The green paper suggests that binding votes would enable
shareholders ‘to hold executives to account for performance on an annual basis’,
which it continues by suggesting that the development would also encourage
increased shareholder engagement, which is argued is crucial to good corporate
governance. A good start. The paper then goes on to discuss the ineffectiveness
of ‘Long-Term Incentive Plans, and suggests that some incarnation of extending
the period for Executives retaining share awards would help; it asks for more
assistance from stakeholders and professionals/academics in this regard. So far
so good. The paper then looks at the issue of employee and stakeholder
engagement, and proposes a number of options, including creating ‘stakeholder
advisory panels’, designating non-executive directors to be specified liaisons
with employees and interest groups, and also appointing individual stakeholders
on the Board. Promising! Yes, promising indeed, until yesterday when the focus
on Brexit and backtracking on magnificently awful suggestions during the
election campaign trumped corporate governance concerns entirely.

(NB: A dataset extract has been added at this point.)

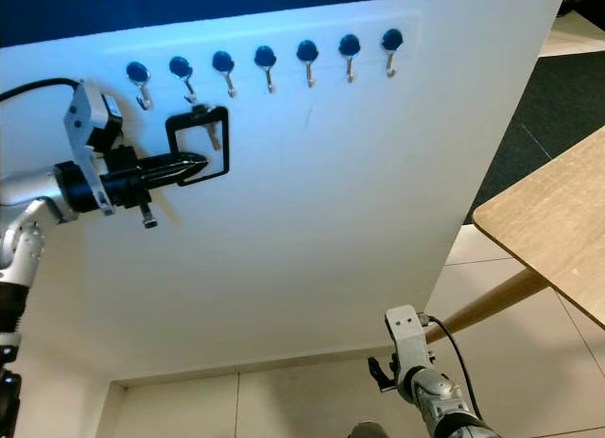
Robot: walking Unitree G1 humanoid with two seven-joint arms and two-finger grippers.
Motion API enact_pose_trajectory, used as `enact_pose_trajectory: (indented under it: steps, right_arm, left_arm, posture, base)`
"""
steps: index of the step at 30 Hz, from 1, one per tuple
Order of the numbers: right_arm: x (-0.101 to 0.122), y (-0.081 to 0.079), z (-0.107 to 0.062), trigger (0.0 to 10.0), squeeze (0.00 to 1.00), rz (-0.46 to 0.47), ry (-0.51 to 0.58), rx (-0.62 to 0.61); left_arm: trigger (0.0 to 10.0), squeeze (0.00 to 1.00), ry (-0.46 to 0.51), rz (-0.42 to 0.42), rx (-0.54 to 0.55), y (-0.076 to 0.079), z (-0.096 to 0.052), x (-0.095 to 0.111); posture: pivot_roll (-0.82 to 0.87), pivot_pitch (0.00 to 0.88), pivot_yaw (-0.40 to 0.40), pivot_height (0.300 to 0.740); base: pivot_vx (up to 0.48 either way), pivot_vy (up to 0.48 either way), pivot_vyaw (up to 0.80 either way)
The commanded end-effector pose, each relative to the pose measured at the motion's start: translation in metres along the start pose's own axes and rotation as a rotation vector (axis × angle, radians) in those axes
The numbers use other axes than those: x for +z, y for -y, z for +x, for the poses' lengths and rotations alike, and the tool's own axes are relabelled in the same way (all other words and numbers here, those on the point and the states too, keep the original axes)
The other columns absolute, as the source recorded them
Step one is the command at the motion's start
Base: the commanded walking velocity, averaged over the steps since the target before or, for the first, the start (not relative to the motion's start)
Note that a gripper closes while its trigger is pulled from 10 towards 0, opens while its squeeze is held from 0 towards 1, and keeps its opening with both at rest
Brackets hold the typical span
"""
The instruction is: Hang keys on a hook
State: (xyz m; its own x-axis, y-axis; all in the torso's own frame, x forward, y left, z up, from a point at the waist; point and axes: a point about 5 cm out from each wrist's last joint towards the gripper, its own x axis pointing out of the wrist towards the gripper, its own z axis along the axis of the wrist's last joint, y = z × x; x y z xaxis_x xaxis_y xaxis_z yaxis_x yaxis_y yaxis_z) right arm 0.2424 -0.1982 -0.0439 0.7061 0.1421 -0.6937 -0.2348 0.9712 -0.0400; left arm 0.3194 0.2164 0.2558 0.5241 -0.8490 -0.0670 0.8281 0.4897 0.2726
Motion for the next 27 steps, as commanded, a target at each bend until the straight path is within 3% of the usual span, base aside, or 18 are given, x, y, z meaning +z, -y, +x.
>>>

In the media, a spokeswoman for the constantly
title-changing Department for Business, Energy & Industrial Strategy (BEIS)

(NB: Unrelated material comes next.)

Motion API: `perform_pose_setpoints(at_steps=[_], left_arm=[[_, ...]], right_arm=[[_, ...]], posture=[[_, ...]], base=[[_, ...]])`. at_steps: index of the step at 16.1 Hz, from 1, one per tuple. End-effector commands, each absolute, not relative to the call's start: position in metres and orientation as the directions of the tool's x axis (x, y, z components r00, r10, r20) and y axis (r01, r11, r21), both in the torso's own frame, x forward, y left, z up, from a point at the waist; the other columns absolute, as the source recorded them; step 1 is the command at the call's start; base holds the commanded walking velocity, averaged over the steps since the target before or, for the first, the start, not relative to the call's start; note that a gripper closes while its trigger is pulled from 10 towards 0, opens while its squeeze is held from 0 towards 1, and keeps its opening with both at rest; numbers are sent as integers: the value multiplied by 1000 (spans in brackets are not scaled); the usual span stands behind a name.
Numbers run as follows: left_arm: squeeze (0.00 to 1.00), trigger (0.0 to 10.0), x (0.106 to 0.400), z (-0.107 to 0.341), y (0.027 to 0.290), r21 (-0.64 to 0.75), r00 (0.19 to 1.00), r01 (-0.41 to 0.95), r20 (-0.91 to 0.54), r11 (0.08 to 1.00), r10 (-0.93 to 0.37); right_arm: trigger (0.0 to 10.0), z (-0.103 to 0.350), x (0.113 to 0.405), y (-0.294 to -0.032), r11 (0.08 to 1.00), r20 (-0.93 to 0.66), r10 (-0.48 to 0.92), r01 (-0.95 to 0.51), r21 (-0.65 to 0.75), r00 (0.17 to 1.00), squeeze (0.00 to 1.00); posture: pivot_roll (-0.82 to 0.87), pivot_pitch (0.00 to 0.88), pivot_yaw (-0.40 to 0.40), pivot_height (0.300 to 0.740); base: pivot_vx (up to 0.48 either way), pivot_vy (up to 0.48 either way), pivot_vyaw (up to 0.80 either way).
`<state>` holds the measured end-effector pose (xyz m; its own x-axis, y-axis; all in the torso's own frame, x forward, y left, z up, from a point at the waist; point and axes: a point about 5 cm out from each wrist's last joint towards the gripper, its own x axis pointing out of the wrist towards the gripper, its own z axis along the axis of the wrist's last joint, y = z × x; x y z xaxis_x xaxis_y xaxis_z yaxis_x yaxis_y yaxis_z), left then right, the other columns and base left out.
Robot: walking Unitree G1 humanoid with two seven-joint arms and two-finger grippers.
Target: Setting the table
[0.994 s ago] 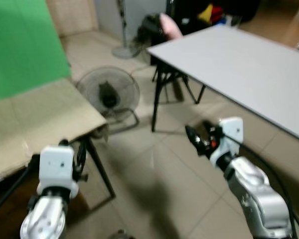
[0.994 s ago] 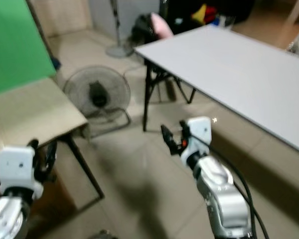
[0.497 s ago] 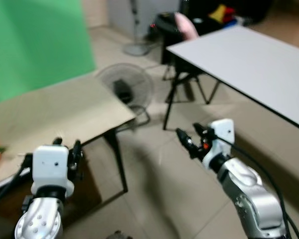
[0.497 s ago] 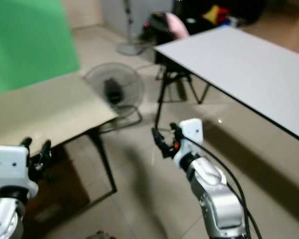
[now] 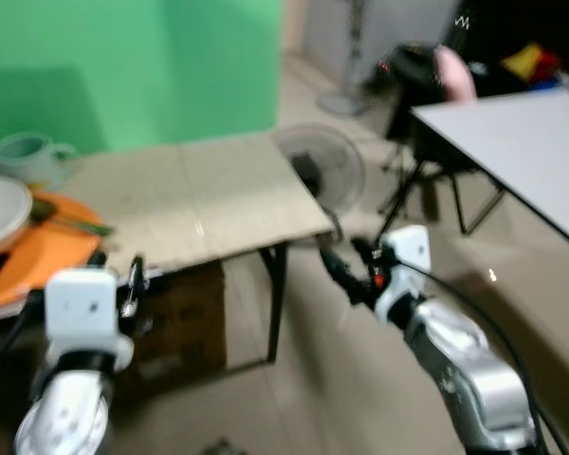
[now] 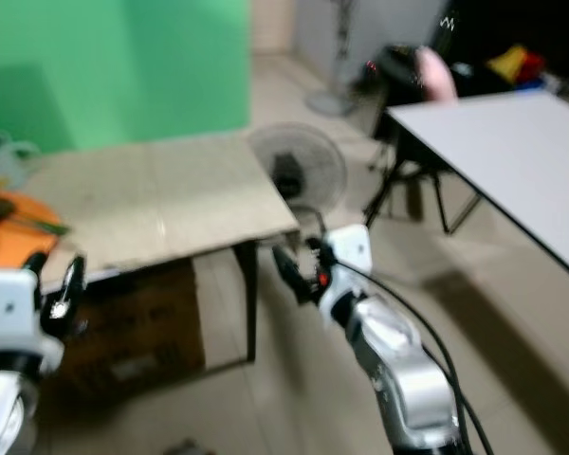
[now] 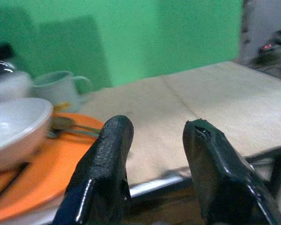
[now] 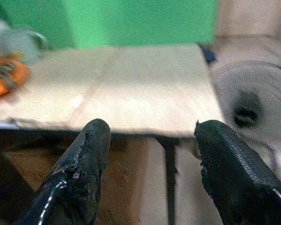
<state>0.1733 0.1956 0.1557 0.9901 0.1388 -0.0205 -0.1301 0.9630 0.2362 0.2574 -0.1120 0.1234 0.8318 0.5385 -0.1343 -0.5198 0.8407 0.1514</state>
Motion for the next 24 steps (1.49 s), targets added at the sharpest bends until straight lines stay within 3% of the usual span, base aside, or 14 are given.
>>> perform_pose_setpoints(at_steps=[1,10,13,16,19,22,24], left_arm=[[0,10000,175,160,190,234,994,-109,-1,966,113],[0,10000,176,166,188,257,996,-85,8,963,86],[0,10000,187,171,180,291,1000,4,21,957,-10],[0,10000,200,172,175,277,996,76,20,958,-84],[0,10000,208,169,181,198,999,41,23,979,-46],[0,10000,207,166,187,179,1000,14,11,984,-16],[0,10000,203,160,194,265,999,22,-52,964,-8]], right_arm=[[10000,124,258,-116,841,-131,538,-519,155,833,0],[10000,128,258,-106,804,-100,588,-568,174,803,0],[10000,138,262,-125,876,-21,450,-437,202,893,0],[10000,144,259,-153,946,-8,313,-311,94,950,0],[10000,145,256,-171,974,-34,226,-225,16,974,0],[10000,148,257,-172,961,-55,276,-276,15,960,0],[10000,146,263,-165,923,-74,385,-383,43,920,0]], posture=[[58,0,-18,740],[65,0,1,740],[45,0,45,740],[-13,0,106,740],[-50,0,118,740],[-54,0,83,740],[-19,0,54,740]], base=[[352,0,800],[351,0,798],[335,0,473],[0,0,0],[0,0,0],[0,0,0],[0,0,0]])
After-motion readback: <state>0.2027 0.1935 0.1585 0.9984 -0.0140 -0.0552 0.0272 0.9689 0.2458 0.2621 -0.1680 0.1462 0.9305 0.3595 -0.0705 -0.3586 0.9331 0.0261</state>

stated that the Department was ‘still to respond’ to the Green Paper (when
consultations concluded in February) and that they will outline their response ‘in
the coming months’. The fears
that emanated before the Queen’s Speech have been justified, and quite
rightly have caused a vociferous reaction, with the Trades Union Congress (TUC)
arguing that ‘people
are fed up with one corporate scandal after another and reform is long overdue’;
the absolute absence of Corporate
Governance reform in the Queen’s Speech means that, for the next couple of
years at least, there will be little change to the regulatory framework in the
U.K.
Ultimately, there are a number of ramifications to this
development. One is that it is clear that the electorate do not punish
lip-service; this is not the first time that those in the Conservative
Government (and if we are to be fair, nearly all political parties) have said
one thing and then done another. Another aspect is that the regulatory
framework will now not be altered until the Brexit negotiations have concluded,
which is both a positive and negative: positively, it allows for the Government
to react to the new environment with a newly enhanced framework; negatively, it
allows for the Government to react to the new environment with a newly enhanced
framework – the fears that the Government will turn the Country into a
tax-haven can be realised by a new and more
lenient regulatory framework. The absence of governance reform also
demonstrates the belief of the political elite that ‘ordinary people’ do not
understand or have the appetite to care about corporate governance, and they
have thus focused on more politically visible issues like Brexit, and energy bills.
However, this is a reality created by
the political elite’s rhetoric, combined with the assistance of the mainstream
media – in reality, people do care
greatly about corporate governance and the effect it has on their employment,
their pensions, and many other aspects; the reality
is that affecting corporate governance reforms will reduce the profit and
bonuses of big business, and this is simply not an option for the Conservative
Government because, as Theresa May so nonchalantly declares, ‘the
Government I lead will be unequivocally and unashamedly pro-business’ –
perhaps this represents the other end of the scale to the notion of ‘ordinary’
that she so patronisingly refers to.